All that should come back is the lines of the data below from the one containing "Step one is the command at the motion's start" to the one containing "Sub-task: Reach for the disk", inclusive, exactly as they stand.

[DATASET RECORDS]
########
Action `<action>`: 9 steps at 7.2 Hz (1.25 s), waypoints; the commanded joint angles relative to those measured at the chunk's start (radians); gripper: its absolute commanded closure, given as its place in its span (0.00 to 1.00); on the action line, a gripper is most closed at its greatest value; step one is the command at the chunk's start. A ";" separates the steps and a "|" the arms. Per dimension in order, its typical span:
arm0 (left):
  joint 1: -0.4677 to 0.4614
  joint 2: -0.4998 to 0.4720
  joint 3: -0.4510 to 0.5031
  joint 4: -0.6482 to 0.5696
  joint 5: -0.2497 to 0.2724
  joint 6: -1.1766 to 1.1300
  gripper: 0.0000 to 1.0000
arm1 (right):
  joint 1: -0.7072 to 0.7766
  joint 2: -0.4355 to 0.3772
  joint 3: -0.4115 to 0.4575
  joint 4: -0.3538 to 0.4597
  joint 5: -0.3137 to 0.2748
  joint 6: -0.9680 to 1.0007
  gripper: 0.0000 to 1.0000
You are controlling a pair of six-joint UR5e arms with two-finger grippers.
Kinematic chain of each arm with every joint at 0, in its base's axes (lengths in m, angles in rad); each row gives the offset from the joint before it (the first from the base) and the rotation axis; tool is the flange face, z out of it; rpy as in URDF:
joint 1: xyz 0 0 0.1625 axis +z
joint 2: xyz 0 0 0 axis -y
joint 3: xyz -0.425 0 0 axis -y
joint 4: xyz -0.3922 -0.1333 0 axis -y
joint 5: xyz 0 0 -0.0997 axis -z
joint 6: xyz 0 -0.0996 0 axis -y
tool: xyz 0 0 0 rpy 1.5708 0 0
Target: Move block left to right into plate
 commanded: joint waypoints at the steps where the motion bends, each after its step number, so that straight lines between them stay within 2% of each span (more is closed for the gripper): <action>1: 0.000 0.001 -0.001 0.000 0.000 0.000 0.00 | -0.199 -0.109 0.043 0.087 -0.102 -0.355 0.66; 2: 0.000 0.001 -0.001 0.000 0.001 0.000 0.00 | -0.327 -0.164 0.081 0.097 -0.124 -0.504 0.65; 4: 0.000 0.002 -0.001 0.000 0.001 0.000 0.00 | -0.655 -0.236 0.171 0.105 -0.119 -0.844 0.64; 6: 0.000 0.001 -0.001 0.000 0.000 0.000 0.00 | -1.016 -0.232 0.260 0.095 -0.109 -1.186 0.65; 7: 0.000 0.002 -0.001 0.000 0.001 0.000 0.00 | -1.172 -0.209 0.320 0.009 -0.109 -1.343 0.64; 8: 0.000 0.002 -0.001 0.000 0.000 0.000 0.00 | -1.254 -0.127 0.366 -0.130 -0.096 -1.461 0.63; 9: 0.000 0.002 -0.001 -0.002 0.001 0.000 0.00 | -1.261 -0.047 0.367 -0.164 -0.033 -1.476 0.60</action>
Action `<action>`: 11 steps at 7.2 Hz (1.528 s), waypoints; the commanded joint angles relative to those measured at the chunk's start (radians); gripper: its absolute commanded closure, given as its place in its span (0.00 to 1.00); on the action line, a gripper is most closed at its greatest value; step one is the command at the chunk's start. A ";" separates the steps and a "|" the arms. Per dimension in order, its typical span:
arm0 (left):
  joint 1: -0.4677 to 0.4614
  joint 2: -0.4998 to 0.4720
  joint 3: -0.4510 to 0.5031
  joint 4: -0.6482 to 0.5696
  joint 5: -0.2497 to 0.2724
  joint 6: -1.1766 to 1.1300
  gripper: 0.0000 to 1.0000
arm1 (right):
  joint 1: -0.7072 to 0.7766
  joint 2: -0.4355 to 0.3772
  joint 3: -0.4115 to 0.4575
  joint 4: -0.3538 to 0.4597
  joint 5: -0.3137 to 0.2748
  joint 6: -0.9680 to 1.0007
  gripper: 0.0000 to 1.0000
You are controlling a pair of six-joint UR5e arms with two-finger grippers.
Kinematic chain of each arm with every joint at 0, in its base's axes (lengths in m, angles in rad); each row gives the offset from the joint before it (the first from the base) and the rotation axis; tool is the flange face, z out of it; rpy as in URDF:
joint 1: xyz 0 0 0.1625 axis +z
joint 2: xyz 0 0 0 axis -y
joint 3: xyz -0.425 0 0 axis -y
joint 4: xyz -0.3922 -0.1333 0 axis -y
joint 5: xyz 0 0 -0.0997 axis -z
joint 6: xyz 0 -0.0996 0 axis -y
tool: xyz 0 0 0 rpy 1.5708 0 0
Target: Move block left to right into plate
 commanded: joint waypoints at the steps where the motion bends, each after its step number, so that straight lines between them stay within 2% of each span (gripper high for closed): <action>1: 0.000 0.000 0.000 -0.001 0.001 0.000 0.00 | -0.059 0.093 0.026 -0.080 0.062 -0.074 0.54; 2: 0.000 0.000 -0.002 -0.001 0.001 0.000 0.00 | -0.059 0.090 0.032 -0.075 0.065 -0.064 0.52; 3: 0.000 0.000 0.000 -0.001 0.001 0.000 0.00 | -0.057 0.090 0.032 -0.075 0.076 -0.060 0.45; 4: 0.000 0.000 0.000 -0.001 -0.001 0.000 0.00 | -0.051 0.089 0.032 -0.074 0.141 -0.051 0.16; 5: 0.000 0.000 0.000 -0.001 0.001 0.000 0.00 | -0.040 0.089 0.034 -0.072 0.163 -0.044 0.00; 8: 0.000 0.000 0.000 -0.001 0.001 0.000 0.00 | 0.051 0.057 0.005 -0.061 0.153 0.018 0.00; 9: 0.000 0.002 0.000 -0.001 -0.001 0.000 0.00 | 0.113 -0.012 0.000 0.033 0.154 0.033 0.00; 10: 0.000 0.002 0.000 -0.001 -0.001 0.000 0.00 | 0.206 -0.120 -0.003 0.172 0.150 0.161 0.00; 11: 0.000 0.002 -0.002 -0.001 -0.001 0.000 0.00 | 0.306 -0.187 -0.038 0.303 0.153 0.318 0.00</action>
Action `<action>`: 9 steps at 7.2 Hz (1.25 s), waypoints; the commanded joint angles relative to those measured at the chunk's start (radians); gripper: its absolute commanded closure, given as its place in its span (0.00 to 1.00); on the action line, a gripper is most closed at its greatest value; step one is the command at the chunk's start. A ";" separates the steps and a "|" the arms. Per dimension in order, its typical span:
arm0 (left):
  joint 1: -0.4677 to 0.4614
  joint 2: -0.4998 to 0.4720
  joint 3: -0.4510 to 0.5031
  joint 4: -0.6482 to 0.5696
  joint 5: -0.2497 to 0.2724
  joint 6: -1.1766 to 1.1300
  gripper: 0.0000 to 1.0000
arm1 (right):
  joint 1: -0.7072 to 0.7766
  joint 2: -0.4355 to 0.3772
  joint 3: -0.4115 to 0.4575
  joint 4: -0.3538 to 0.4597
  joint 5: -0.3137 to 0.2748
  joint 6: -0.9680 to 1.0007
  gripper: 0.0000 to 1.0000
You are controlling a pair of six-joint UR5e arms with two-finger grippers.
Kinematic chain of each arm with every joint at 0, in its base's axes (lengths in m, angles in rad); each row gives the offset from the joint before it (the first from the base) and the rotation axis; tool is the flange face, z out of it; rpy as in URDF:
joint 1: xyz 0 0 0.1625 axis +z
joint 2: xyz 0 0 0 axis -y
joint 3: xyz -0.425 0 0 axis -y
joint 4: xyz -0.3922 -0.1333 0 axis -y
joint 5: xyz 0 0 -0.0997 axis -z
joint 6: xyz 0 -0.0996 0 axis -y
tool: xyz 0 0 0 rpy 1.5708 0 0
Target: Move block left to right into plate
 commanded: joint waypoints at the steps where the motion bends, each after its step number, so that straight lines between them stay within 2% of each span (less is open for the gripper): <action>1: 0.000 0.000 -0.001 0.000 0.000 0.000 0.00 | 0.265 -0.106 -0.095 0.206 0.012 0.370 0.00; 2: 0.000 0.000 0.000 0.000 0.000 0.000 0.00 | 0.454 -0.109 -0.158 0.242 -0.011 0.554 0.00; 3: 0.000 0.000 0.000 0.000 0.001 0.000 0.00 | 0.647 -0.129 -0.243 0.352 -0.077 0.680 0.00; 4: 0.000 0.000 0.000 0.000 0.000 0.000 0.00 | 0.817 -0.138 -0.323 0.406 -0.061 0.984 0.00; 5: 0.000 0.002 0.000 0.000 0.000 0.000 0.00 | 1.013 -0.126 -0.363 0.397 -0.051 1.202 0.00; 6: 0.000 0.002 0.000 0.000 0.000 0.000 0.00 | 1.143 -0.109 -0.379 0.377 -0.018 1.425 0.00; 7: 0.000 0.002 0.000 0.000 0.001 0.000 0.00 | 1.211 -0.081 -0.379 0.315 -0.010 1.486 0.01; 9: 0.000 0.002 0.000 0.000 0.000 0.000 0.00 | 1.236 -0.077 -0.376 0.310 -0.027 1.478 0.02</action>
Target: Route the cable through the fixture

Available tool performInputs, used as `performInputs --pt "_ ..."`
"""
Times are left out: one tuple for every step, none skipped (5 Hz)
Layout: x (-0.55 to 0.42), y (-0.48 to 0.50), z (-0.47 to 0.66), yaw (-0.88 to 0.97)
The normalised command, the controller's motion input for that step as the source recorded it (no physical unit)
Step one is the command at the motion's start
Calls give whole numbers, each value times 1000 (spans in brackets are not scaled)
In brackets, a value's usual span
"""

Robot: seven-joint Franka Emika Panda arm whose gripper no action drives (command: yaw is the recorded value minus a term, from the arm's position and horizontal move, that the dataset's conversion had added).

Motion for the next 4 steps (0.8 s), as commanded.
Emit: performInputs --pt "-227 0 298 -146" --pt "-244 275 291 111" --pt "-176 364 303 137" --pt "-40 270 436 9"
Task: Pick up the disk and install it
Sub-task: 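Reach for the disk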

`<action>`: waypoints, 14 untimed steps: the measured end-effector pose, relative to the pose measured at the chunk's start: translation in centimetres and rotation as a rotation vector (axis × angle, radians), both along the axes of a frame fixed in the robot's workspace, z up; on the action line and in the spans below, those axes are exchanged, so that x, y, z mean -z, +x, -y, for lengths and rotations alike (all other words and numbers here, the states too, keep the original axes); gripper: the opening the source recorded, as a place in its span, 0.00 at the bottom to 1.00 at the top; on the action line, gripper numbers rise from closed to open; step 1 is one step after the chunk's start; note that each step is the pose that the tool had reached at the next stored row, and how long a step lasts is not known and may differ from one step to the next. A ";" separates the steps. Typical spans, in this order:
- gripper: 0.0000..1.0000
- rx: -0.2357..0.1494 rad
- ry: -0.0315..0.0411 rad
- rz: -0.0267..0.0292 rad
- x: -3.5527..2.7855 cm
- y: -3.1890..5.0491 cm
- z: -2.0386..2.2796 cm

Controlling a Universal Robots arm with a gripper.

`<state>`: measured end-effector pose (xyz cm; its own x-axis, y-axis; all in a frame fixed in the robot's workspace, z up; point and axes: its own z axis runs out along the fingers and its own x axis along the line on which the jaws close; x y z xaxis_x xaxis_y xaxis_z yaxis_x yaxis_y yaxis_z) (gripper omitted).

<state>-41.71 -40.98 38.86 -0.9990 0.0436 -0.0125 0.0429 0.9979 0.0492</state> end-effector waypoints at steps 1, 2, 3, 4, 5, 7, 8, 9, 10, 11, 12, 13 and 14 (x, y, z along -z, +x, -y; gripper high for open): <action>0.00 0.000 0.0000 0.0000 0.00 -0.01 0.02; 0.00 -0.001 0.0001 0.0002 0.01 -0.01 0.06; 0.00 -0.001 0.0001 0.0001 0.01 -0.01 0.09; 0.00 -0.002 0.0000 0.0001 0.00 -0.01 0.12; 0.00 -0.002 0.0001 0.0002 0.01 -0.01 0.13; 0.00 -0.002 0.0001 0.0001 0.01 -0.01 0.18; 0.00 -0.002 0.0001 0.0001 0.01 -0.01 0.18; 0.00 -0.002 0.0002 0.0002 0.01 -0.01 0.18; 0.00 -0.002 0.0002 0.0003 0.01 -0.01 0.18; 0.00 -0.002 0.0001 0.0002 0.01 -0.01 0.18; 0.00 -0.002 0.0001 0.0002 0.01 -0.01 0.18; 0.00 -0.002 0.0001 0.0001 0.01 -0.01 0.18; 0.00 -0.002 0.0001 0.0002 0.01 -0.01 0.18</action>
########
[ANSWER TO THE EXERCISE]
Step one is the command at the motion's start
Calls give whole numbers, each value times 1000 (spans in brackets are not scaled)
In brackets, a value's usual span
"""

Robot: seven-joint Franka Emika Panda arm whose gripper no action drives (command: yaw is the recorded value minus a term, from the arm's position and horizontal move, that the dataset's conversion had added).

Motion for the next 4 steps (0.8 s), as commanded.
Emit: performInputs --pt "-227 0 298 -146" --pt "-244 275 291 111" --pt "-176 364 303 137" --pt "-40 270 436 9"
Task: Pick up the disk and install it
Sub-task: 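Reach for the disk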

Nothing further remains for this exercise.